Dataset excerpt Start Marker

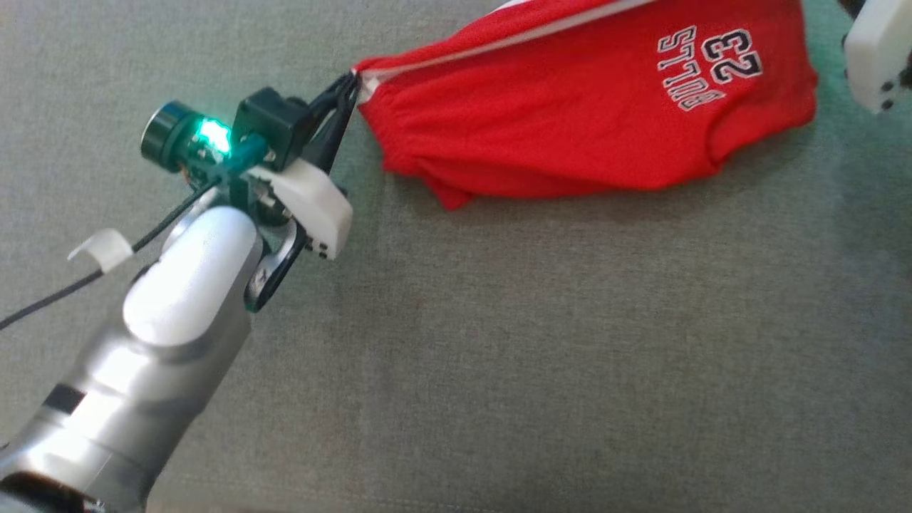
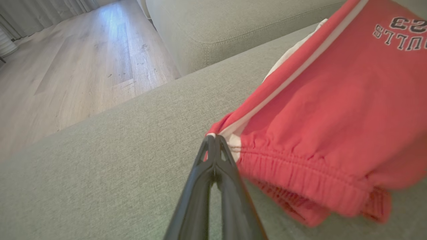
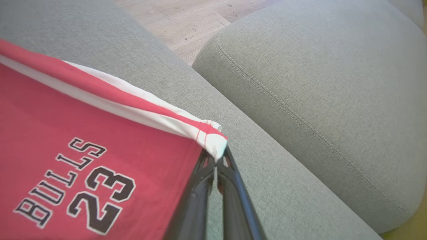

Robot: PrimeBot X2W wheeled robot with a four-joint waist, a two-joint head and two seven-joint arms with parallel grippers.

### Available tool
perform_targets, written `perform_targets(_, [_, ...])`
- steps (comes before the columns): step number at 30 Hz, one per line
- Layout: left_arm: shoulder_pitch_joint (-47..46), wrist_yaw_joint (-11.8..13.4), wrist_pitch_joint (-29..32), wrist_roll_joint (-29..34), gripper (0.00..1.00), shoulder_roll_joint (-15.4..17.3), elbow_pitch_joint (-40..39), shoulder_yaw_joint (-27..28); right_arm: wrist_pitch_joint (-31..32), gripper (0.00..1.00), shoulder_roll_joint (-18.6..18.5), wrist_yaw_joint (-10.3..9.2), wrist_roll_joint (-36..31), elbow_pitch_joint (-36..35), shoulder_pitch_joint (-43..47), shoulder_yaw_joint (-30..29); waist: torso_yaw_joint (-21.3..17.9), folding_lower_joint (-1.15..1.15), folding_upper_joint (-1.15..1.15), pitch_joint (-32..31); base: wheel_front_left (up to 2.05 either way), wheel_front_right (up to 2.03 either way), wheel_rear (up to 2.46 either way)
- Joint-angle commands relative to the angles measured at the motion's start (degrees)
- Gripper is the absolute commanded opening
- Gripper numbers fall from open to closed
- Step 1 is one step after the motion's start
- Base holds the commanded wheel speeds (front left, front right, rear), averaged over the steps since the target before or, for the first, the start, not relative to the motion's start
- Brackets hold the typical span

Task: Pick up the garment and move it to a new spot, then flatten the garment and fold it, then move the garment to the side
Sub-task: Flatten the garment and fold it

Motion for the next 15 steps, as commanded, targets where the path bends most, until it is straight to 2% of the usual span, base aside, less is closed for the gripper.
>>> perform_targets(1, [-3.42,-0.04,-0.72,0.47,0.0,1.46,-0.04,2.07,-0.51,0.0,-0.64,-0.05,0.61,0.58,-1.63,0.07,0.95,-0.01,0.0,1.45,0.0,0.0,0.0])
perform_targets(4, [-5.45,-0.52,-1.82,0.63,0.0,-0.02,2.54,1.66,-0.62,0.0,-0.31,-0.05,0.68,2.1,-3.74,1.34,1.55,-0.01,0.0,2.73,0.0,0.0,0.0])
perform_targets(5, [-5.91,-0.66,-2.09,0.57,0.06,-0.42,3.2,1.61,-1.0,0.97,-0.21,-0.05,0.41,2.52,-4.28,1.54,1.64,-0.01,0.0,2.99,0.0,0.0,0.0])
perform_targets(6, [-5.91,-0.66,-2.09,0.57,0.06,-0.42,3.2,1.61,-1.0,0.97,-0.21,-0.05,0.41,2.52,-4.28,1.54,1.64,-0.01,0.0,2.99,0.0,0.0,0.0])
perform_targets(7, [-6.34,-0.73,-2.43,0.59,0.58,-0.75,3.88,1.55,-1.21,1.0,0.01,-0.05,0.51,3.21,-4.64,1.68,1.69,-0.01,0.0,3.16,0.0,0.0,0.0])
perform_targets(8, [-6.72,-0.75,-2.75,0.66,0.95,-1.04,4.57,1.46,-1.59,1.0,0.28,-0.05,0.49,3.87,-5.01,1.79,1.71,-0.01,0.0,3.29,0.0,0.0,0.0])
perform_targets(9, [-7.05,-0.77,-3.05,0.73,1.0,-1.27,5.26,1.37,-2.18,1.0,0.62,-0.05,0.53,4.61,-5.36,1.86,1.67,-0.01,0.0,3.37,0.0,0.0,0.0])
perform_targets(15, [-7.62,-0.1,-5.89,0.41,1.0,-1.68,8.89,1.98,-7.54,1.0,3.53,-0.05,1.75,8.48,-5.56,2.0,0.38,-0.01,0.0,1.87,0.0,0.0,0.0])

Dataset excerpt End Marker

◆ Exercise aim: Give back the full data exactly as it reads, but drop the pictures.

◆ Worked solution:
Robot: PrimeBot X2W wheeled robot with a four-joint waist, a two-joint head and two seven-joint arms with parallel grippers.

### Available tool
perform_targets, written `perform_targets(_, [_, ...])`
- steps (comes before the columns): step number at 30 Hz, one per line
- Layout: left_arm: shoulder_pitch_joint (-47..46), wrist_yaw_joint (-11.8..13.4), wrist_pitch_joint (-29..32), wrist_roll_joint (-29..34), gripper (0.00..1.00), shoulder_roll_joint (-15.4..17.3), elbow_pitch_joint (-40..39), shoulder_yaw_joint (-27..28); right_arm: wrist_pitch_joint (-31..32), gripper (0.00..1.00), shoulder_roll_joint (-18.6..18.5), wrist_yaw_joint (-10.3..9.2), wrist_roll_joint (-36..31), elbow_pitch_joint (-36..35), shoulder_pitch_joint (-43..47), shoulder_yaw_joint (-30..29); waist: torso_yaw_joint (-21.3..17.9), folding_lower_joint (-1.15..1.15), folding_upper_joint (-1.15..1.15), pitch_joint (-32..31); base: wheel_front_left (up to 2.05 either way), wheel_front_right (up to 2.03 either way), wheel_rear (up to 2.46 either way)
- Joint-angle commands relative to the angles measured at the motion's start (degrees)
- Gripper is the absolute commanded opening
- Gripper numbers fall from open to closed
- Step 1 is one step after the motion's start
- Base holds the commanded wheel speeds (front left, front right, rear), averaged over the steps since the target before or, for the first, the start, not relative to the motion's start
- Brackets hold the typical span

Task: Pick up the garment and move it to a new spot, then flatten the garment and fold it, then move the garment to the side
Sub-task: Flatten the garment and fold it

Motion for the next 15 steps, as commanded, targets where the path bends most, until it is straight to 2% of the usual span, base aside, less is closed for the gripper.
>>> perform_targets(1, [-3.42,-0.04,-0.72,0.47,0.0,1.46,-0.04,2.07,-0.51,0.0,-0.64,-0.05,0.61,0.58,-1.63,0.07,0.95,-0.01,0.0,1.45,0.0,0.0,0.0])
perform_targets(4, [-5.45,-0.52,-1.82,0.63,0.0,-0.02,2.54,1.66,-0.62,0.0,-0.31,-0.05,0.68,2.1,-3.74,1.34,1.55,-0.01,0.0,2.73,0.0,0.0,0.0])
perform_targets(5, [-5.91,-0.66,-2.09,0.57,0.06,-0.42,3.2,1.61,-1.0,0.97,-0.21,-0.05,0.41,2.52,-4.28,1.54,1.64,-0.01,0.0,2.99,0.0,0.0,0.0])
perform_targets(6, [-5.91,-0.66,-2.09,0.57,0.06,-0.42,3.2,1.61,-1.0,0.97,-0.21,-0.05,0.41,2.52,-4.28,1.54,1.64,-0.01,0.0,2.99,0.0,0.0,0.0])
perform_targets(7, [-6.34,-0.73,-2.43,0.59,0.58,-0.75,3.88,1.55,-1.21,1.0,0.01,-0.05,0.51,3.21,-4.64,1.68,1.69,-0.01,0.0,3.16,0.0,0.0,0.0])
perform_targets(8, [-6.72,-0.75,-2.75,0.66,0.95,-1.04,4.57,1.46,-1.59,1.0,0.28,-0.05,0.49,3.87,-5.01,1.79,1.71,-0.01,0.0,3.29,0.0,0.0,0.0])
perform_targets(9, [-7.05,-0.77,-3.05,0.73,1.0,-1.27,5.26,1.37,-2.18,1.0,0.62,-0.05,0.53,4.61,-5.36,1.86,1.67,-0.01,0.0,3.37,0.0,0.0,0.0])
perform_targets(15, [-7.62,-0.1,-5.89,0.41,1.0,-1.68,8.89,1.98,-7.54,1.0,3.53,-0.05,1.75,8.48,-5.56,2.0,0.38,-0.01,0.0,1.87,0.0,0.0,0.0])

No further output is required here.